◆ **EXERCISE INSTRUCTIONS**
The full listing, written out exactly and without images, is the expected result.

• • •

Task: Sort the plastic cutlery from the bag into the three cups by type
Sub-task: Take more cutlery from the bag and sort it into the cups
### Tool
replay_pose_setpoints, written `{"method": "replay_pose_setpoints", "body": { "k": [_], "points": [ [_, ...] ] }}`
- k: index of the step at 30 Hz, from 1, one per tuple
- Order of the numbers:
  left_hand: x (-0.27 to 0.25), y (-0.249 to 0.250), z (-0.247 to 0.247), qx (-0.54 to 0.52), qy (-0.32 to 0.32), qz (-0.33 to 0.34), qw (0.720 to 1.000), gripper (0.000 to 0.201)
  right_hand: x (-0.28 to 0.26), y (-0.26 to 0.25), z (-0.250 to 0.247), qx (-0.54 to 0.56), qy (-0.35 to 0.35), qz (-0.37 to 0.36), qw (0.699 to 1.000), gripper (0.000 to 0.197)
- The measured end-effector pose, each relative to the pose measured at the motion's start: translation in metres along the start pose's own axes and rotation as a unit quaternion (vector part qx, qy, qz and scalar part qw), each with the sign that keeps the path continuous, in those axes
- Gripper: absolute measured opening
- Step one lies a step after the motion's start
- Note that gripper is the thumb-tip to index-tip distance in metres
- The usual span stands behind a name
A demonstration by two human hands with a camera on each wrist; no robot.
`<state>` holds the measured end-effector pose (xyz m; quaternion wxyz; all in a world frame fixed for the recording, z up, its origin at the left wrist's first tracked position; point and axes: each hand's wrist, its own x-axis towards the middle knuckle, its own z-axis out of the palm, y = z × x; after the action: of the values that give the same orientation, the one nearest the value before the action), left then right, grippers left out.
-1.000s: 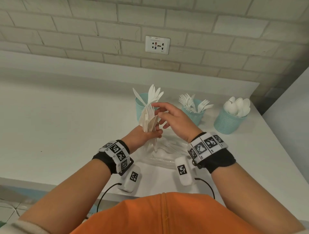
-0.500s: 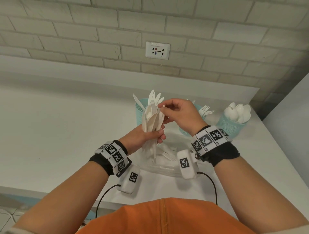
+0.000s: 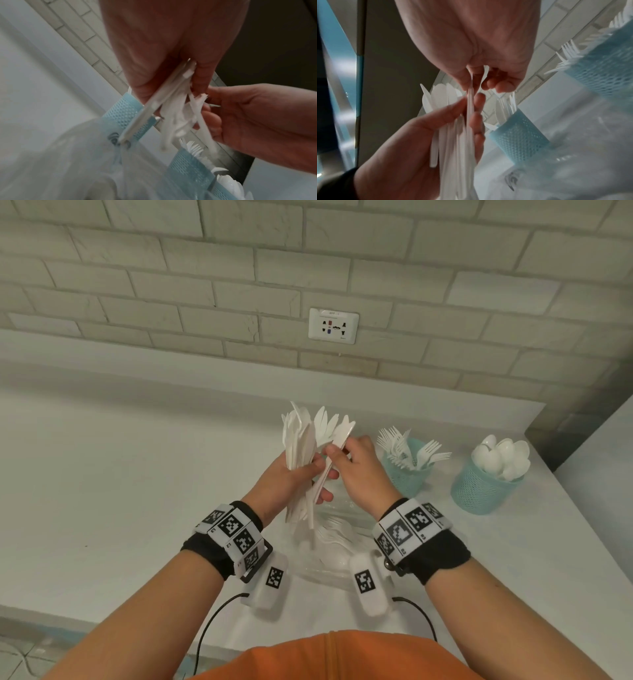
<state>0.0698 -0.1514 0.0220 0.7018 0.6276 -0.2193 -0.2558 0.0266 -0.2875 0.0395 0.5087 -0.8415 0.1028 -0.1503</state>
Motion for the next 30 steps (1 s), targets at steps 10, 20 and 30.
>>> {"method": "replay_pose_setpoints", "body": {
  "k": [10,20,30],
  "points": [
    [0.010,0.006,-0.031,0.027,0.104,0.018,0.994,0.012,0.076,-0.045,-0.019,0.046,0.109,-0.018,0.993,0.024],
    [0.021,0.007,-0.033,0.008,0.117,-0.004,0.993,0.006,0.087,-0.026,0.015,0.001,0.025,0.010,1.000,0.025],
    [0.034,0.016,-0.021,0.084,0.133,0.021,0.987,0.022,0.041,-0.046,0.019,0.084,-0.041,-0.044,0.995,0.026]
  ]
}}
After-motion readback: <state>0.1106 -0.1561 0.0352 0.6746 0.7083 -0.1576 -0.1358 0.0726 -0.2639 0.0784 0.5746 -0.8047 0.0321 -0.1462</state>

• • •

◆ **COMPLETED TASK**
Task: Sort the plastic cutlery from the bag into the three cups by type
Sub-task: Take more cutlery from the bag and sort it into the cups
### Tool
replay_pose_setpoints, written `{"method": "replay_pose_setpoints", "body": { "k": [_], "points": [ [_, ...] ] }}`
- k: index of the step at 30 Hz, from 1, one per tuple
- Order of the numbers:
  left_hand: x (-0.27 to 0.25), y (-0.249 to 0.250), z (-0.247 to 0.247), qx (-0.54 to 0.52), qy (-0.32 to 0.32), qz (-0.33 to 0.34), qw (0.720 to 1.000), gripper (0.000 to 0.201)
  right_hand: x (-0.28 to 0.26), y (-0.26 to 0.25), z (-0.250 to 0.247), qx (-0.54 to 0.56), qy (-0.35 to 0.35), qz (-0.37 to 0.36), qw (0.699 to 1.000), gripper (0.000 to 0.197)
- The measured end-effector pose, each relative to the pose measured at the motion's start: translation in metres along the start pose's own axes and rotation as a unit quaternion (vector part qx, qy, qz and scalar part qw), each with the sign that keeps the path continuous, in those axes
- Gripper: absolute measured opening
- Step one lies a step after the motion's start
- Note that gripper is the thumb-tip to index-tip distance in metres
- The usual span stands behind a name
A demonstration by two human hands with a camera on each wrist; no robot.
`<state>` holds the measured end-effector pose (xyz m; quaternion wxyz; all in a world frame fixed for the recording, z up, its origin at the left wrist's first tracked position; point and axes: each hand's wrist, its own x-axis towards the middle knuckle, its own z-axis out of the palm, y = z × x; after the action: of the values that give the same orientation, the one nearest the value before the action), left then right, grippers left out.
-1.000s: 
-0.500s: 
+0.000s: 
<state>0.0698 -0.1514 0.0220 0.7018 0.6276 -0.2193 -0.2558 0.0266 -0.2875 0.0395 0.5087 -0.8415 0.1028 -0.1503</state>
Motion for the next 30 steps (1 s), targets at steps 10, 20 and 30.
>>> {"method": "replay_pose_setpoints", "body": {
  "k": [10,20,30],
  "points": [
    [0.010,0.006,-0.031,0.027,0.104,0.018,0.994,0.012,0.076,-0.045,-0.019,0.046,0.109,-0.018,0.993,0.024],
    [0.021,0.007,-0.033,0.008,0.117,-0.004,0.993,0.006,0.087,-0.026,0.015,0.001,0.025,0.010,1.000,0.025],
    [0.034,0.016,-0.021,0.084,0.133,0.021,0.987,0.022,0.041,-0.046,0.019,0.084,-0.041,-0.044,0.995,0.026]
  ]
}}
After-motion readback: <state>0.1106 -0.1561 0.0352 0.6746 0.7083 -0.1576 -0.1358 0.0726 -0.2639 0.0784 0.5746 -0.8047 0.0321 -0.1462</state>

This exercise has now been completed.